Istanbul, Gontornews — Kantor kejaksaan Istanbul, Turki, mengatakan pada 25 Maret, pihaknya telah menyiapkan dakwaan terhadap 20 tersangka atas pembunuhan jurnalis Saudi Jamal Khashoggi, termasuk mantan wakil kepala intelijen umum Arab Saudi dan mantan penasihat kerajaan.
Hurriyetdailynews.com merilis, kantor kejaksaan mengatakan, dakwaan tersebut menuduh mantan wakil kepala intelijen umum Arab Saudi Ahmed al-Asiri dan mantan penasihat pengadilan kerajaan Saud al-Qahtani sebagai “menghasut pembunuhan berencana dengan niat mengerikan”.
Pihaknya menuduh 18 orang lainnya melakukan pembunuhan Khashoggi, warga Arab Saudi dan kolumnis Washington Post, kantor kejaksaan mengatakan dalam sebuah pernyataan.
Dakwaan tersebut didasarkan pada analisis catatan ponsel para tersangka, catatan masuk dan keluar mereka ke Turki dan kehadiran di konsulat, pernyataan saksi dan analisis ponsel, laptop, dan iPad Khashoggi, kata pernyataan itu.
Kementerian Arab Saudi belum memberi komentar atas tuduhan Kejaksaan Turki itu.
Pada bulan Desember, pengadilan Saudi menjatuhkan hukuman mati kepada lima orang dan hukuman penjara kepada tiga orang lainnya atas pembunuhan Khashoggi. Tetapi seorang jaksa penuntut Saudi mengatakan tidak ada bukti yang menghubungkan Qahtani dengan pembunuhan itu dan pengadilan menolak tuduhan terhadap Asiri.
Pembunuhan Khashoggi di konsulat Saudi di Istanbul pada Oktober 2018 menyebabkan kegemparan global, menodai citra penguasa Arab Saudi Putra Mahkota Mohammed bin Salman (MBS).

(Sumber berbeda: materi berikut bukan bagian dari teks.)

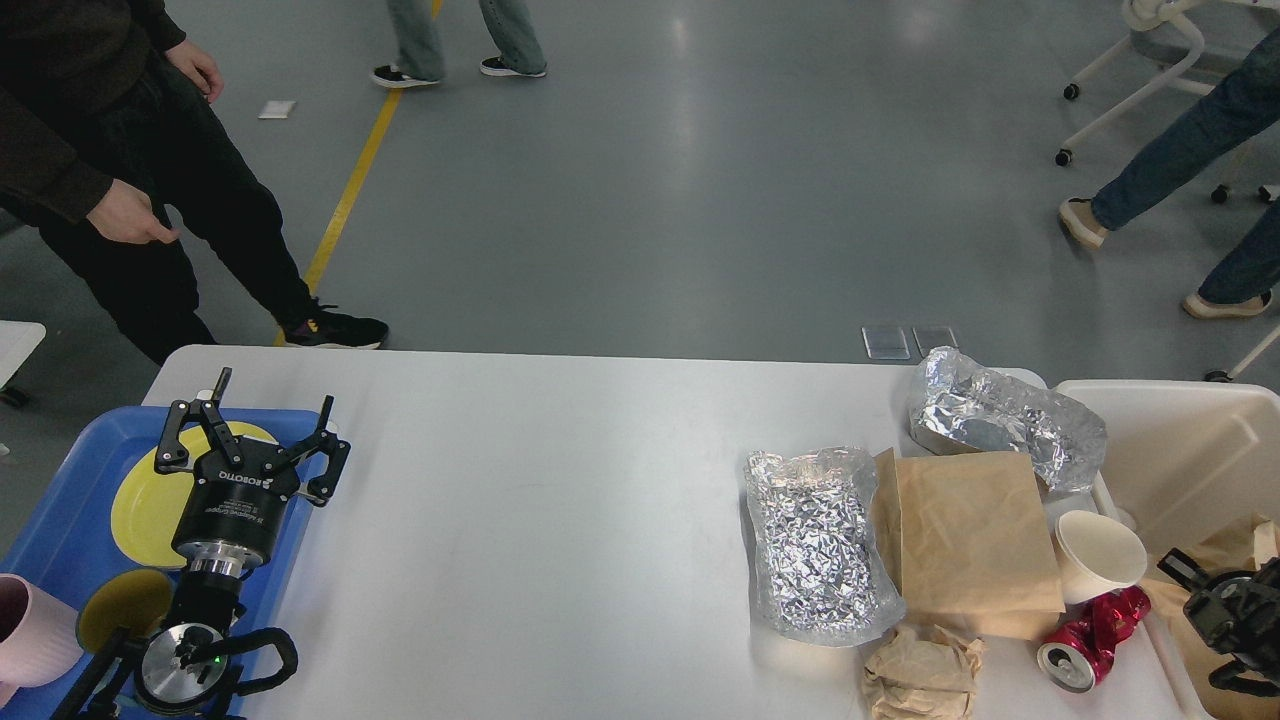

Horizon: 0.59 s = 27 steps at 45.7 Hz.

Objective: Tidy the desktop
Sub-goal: 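Release the bag in the bin and withdraw the right gripper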

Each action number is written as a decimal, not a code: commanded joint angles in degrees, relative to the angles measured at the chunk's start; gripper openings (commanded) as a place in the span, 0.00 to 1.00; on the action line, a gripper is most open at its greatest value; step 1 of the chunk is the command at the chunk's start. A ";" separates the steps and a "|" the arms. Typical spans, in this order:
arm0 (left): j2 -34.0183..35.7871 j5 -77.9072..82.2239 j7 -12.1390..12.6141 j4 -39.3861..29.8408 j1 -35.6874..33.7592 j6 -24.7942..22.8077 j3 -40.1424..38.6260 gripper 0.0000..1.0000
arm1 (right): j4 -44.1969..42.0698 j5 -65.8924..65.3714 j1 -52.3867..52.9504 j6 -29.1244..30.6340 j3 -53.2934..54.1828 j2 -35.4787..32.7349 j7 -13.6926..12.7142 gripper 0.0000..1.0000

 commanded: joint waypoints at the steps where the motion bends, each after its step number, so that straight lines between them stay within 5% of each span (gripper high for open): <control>1: 0.00 0.00 0.00 0.06 0.00 0.00 0.00 0.96 | 0.01 0.00 -0.01 -1.25 1.94 -0.53 0.07 0.50; 6: 0.00 0.00 0.00 -0.02 -0.08 0.00 0.00 0.96 | 0.19 0.00 0.25 -5.47 3.70 -1.06 0.07 1.00; 27: 0.00 0.00 0.09 -0.02 0.00 0.00 0.00 0.96 | 4.31 -1.49 6.22 -4.33 2.91 -2.37 -0.63 1.00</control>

Sejumlah pemerintah Barat, serta CIA, mengatakan mereka yakin MBS telah memerintahkan pembunuhan – sebuah tuduhan yang dibantah para pejabat Saudi.
Riyadh menawarkan berbagai narasi yang bertentangan untuk menjelaskan kepergian Khashoggi sebelum mengakui bahwa dia dibunuh di gedung konsulat.